In Braj Kishore Thakur v. Union of
India And Others (1997) 4 SCC 65, Supreme Court of
India has warned that “No greater damage can be caused to the administration of
justice and to the confidence of people in judicial institutions when judges of
higher courts publicly express lack of faith in the subordinate judges.” Such
practice of highly criticizing subordinate judges were common due to their
miscarriage in judicial functions.
Judgment in Lalita
Kumari v. Govt. of U.P.& Ors on 12 November, 2013 Supreme Court has
issued the following guide lines,
“i) Registration of FIR is mandatory under Section 154 of the Code, if
the information discloses commission of a cognizable offence and no preliminary
inquiry is permissible in such a situation.
ii) If the
information received does not disclose a cognizable offence but indicates the
necessity for an inquiry, a preliminary inquiry may be conducted only to
ascertain whether cognizable offence is disclosed or not.
iii) If the
inquiry discloses the commission of a cognizable offence, the FIR must be
registered. In cases where preliminary inquiry ends in closing the complaint, a
copy of the entry of such closure must be supplied to the first informant
forthwith and not later than one week. It must disclose reasons in brief for
closing the complaint and not proceeding further.
iv) The police officer cannot avoid his duty of
registering offence if cognizable offence is disclosed. Action must be taken
against erring officers who do not register the FIR if information received by
him discloses a cognizable offence.
v) The scope of preliminary inquiry is not to verify the veracity or
otherwise of the information received but only to ascertain whether the
information reveals any cognizable offence.
vi) As to what type and in which cases preliminary inquiry is to be
conducted will depend on the facts and circumstances of each case. The category
of cases in which preliminary inquiry may be made are as under:
a) Matrimonial disputes/ family disputes
b) Commercial offences
c) Medical negligence cases
d) Corruption cases
e) Cases where there is abnormal delay/laches in initiating criminal
prosecution, for example, over 3 months delay in reporting the matter without
satisfactorily explaining the reasons for delay.

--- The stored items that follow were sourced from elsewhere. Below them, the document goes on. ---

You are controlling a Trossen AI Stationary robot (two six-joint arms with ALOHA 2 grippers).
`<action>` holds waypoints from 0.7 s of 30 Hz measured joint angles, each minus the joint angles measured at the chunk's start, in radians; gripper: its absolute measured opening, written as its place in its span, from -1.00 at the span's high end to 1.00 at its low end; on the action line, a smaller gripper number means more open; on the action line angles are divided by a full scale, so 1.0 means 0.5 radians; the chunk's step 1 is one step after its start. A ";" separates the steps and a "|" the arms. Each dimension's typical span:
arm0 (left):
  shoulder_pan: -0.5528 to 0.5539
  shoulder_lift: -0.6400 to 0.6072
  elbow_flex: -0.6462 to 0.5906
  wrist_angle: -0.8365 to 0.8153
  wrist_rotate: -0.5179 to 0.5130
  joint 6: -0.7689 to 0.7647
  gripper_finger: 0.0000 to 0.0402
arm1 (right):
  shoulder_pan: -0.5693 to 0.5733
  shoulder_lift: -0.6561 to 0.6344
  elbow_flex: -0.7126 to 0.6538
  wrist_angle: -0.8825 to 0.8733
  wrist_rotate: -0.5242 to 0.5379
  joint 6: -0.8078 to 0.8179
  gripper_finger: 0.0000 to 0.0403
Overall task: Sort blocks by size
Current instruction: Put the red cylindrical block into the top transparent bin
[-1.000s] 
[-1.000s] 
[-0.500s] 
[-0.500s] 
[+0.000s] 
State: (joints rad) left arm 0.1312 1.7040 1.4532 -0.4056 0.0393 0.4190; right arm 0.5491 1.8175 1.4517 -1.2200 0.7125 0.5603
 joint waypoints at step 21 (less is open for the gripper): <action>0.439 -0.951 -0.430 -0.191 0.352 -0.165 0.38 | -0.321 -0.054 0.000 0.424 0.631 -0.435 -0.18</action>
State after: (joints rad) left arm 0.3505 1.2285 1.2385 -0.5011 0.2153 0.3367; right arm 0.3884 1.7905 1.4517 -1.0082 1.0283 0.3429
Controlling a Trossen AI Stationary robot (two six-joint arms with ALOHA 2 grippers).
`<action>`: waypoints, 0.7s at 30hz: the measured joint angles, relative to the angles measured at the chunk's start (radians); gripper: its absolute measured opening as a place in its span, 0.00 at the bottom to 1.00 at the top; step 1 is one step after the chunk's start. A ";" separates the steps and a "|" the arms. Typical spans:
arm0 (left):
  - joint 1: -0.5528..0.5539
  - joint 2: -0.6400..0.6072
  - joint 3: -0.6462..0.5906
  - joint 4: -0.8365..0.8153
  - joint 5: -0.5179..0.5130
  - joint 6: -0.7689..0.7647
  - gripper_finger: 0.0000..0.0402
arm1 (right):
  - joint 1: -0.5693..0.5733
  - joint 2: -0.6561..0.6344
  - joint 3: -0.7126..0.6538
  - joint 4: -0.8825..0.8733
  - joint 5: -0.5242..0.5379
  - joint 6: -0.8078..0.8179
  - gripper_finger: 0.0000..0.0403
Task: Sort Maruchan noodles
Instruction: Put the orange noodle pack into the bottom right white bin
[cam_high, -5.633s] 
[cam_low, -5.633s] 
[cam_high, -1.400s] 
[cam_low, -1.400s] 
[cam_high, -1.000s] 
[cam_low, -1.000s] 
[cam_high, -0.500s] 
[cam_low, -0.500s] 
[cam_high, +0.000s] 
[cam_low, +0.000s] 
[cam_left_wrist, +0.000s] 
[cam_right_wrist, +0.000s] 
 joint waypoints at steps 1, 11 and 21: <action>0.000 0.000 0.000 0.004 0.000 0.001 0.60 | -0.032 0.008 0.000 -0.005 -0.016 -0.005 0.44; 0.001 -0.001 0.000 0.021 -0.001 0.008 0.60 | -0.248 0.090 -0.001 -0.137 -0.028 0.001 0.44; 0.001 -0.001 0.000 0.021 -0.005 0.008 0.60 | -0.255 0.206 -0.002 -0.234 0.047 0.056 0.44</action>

The aforesaid are only illustrations and not exhaustive of all conditions
which may warrant preliminary inquiry.
vii) While ensuring and protecting the rights of the accused and the
complainant, a preliminary inquiry should be made time bound and in any case it
should not exceed 7 days. The fact of such delay and the causes of it must be
reflected in the General Diary entry.
viii) Since the General Diary/Station
Diary/Daily Diary is the record of all information received in a police
station, we direct that all information relating to cognizable offences,
whether resulting in registration of FIR or leading to an inquiry, must be
mandatorily and meticulously reflected in the said Diary and the decision to
conduct a preliminary inquiry must also be reflected, as mentioned above.”
Section 156 of
the Cr.P.C. mandates that any officer in charge of a police
station may, without the order of a Magistrate, investigate any cognizable case
which a Court having jurisdiction over the local area within the limits of such
station would have power to inquire into or try under the provisions of Chapter
XIII. No proceeding of a police officer in any such case shall at any stage be
called in question on the ground that the case was one which such officer was
not empowered under this section to investigate. Any Magistrate empowered under
section 190 may order such an investigation as abovementioned.”
Thus for an
investigation law mandates that an order of court is not essential. Therefore,
the judgment in Veeraswami case is ultra vires Cr.P.C.